So klein und doch so stark – die verborgene Kraft der kleinsten Mikroquasare

Dr. Renate Hubele Presse- und Öffentlichkeitsarbeit
Max-Planck-Institut für Kernphysik

    Forschenden gelang erstmal der Nachweis, dass selbst Mikroquasare mit geringen Sternmassen effiziente Teilchenbeschleuniger sind, was erhebliche Auswirkungen auf die Interpretation des Gesamtvorkommens von Gammastrahlen im Universum hat.

    • Die Erzeugung und Beschleunigung der energiereichsten kosmischen Strahlung (geladene Teilchen) ist nach wie vor eines der größten Rätsel der Astroteilchenphysik.

    • Ein sehr effizienter Beschleunigungsmechanismus für kosmische Teilchen scheint in den Jets von Mikroquasaren aufzutreten. Bisher wurde dies jedoch nur in selten vorkommenden Mikroquasar-Systemen mit hoher Masse beobachtet.

    • Forschende haben nun erstmals Hinweise auf eine Teilchenbeschleunigung in viel häufiger beobachteten Systemen mit geringer Masse gefunden, was erhebliche Auswirkungen auf den geschätzten Beitrag von Mikroquasaren allgemein zum kosmischen Strahlungsgehalt unserer Galaxie hat

    Unser Heimatplanet wird ständig mit Teilchen aus dem Weltraum bombardiert.
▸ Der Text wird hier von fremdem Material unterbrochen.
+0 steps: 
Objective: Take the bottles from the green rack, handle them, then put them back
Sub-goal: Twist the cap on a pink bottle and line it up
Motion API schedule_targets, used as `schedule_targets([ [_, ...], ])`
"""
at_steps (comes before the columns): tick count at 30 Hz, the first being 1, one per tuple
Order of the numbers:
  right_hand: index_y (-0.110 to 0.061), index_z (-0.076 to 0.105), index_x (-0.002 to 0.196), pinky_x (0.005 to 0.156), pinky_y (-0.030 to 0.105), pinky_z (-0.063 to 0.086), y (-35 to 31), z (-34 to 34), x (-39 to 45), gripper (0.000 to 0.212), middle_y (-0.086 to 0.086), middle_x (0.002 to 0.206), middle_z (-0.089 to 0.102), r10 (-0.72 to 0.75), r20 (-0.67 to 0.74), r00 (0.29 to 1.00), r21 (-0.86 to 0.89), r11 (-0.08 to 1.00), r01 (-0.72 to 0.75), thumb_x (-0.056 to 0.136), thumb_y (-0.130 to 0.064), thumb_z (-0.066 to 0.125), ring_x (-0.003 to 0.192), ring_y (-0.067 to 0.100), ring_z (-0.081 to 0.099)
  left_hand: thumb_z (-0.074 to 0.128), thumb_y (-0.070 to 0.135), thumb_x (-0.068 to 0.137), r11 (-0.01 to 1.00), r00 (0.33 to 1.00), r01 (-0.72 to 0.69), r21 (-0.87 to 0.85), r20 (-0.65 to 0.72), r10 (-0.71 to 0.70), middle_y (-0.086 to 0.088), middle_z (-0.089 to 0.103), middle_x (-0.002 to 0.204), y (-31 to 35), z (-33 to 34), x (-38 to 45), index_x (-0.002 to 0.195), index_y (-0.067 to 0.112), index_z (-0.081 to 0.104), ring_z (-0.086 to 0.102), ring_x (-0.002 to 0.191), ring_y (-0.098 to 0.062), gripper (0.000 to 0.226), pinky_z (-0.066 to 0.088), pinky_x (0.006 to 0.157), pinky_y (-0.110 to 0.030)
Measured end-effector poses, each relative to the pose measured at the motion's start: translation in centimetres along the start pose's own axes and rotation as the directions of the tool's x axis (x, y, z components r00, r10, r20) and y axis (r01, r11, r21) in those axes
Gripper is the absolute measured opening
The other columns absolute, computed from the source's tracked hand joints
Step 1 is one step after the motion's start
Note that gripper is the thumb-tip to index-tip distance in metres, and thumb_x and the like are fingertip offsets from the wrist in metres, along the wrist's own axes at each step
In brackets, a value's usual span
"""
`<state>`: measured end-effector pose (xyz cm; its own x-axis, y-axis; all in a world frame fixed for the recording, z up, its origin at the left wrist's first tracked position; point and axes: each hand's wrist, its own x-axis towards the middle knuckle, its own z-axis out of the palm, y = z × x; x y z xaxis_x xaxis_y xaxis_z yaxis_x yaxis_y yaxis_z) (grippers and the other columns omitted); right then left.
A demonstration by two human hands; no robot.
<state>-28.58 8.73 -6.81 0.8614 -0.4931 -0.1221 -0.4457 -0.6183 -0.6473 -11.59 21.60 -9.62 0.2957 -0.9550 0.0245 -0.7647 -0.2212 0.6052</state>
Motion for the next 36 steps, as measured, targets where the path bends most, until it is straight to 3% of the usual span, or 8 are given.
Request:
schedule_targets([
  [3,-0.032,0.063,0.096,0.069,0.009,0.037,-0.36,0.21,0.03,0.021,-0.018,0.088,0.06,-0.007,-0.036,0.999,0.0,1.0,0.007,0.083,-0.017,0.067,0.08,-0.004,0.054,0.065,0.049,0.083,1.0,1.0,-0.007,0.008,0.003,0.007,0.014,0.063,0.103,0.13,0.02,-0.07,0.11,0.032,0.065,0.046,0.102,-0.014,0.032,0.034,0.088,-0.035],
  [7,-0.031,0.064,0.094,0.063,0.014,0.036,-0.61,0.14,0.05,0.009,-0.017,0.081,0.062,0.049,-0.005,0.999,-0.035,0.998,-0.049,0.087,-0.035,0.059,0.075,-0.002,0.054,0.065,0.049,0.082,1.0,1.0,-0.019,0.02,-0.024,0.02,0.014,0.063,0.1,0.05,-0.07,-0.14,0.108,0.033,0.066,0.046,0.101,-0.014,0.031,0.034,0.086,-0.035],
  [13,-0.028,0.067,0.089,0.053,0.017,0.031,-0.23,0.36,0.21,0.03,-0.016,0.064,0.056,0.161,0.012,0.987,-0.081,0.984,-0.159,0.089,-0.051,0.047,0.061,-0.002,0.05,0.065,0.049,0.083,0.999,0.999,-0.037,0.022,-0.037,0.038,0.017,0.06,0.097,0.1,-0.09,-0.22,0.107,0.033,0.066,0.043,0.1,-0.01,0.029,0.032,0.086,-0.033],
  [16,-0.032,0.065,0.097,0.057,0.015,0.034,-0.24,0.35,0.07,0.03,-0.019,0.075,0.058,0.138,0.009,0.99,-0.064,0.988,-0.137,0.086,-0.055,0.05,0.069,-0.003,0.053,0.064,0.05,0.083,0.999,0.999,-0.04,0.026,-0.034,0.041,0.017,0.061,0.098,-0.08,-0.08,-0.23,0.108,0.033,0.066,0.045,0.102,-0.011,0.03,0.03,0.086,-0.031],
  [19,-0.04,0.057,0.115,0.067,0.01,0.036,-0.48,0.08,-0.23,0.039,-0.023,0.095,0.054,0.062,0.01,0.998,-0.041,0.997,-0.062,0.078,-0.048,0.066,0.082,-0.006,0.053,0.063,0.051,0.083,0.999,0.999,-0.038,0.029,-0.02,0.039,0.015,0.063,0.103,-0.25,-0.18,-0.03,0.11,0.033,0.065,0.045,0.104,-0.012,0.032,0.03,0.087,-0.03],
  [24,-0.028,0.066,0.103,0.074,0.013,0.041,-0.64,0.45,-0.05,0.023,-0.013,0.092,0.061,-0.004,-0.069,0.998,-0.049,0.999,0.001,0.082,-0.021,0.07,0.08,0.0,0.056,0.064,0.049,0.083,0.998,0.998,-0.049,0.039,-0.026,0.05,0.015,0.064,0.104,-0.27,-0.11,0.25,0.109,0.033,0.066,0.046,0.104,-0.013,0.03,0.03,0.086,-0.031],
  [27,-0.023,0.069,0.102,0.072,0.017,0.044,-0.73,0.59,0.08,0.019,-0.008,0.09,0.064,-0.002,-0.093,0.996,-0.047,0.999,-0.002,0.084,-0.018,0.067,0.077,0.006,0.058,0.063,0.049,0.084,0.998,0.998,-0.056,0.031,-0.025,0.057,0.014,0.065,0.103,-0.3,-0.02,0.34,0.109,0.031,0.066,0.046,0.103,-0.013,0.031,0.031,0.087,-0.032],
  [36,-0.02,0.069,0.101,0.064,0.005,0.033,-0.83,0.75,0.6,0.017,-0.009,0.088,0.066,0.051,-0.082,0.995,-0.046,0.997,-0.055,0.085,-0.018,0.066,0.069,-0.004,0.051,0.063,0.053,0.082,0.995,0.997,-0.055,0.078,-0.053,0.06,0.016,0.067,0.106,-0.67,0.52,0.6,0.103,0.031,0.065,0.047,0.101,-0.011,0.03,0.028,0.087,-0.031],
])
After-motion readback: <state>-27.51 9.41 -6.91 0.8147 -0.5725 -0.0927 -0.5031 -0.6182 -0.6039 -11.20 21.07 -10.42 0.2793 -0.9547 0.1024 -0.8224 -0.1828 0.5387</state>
Und während wir vor allem mit Gesteins-Meteoriten vertraut sind, die aus unserem Sonnensystem stammen und faszinierende Sternschnuppen am Nachthimmel erzeugen, sind es die allerkleinsten Teilchen, die Wissenschaftler:innen helfen, die Natur des Universums zu verstehen. Subatomare Teilchen wie Elektronen oder Protonen, die aus dem interstellaren Raum und darüber hinaus stammen, gehören zu den schnellsten bekannten Teilchen im Universum und werden als kosmische Strahlung bezeichnet.

    Der Ursprung und die Beschleunigungsmechanismen der energiereichsten dieser kosmischen Teilchen sind nach wie vor eines der größten Rätsel der Astrophysik. Von Schwarzen Löchern ausgehende, sich schnell bewegende Materieausflüsse (oder „Jets“) wären ein idealer Ort für eine effiziente Teilchenbeschleunigung. Die Details darüber, wie und unter welchen Bedingungen Beschleunigungsprozesse ablaufen können, sind aber bislang unklar. Die stärksten Jets in unserer Galaxie treten dabei in Mikroquasaren auf: Systeme, die aus einem stellaren Schwarzen Loch und einem „normalen“ Stern bestehen. Die beiden umkreisen einander und sobald sie sich nahe genug sind, beginnt das schwarze Loch, seinen Begleiter langsam zu „verschlingen“. Infolgedessen treten nahe dem schwarzen Loch Jets auf.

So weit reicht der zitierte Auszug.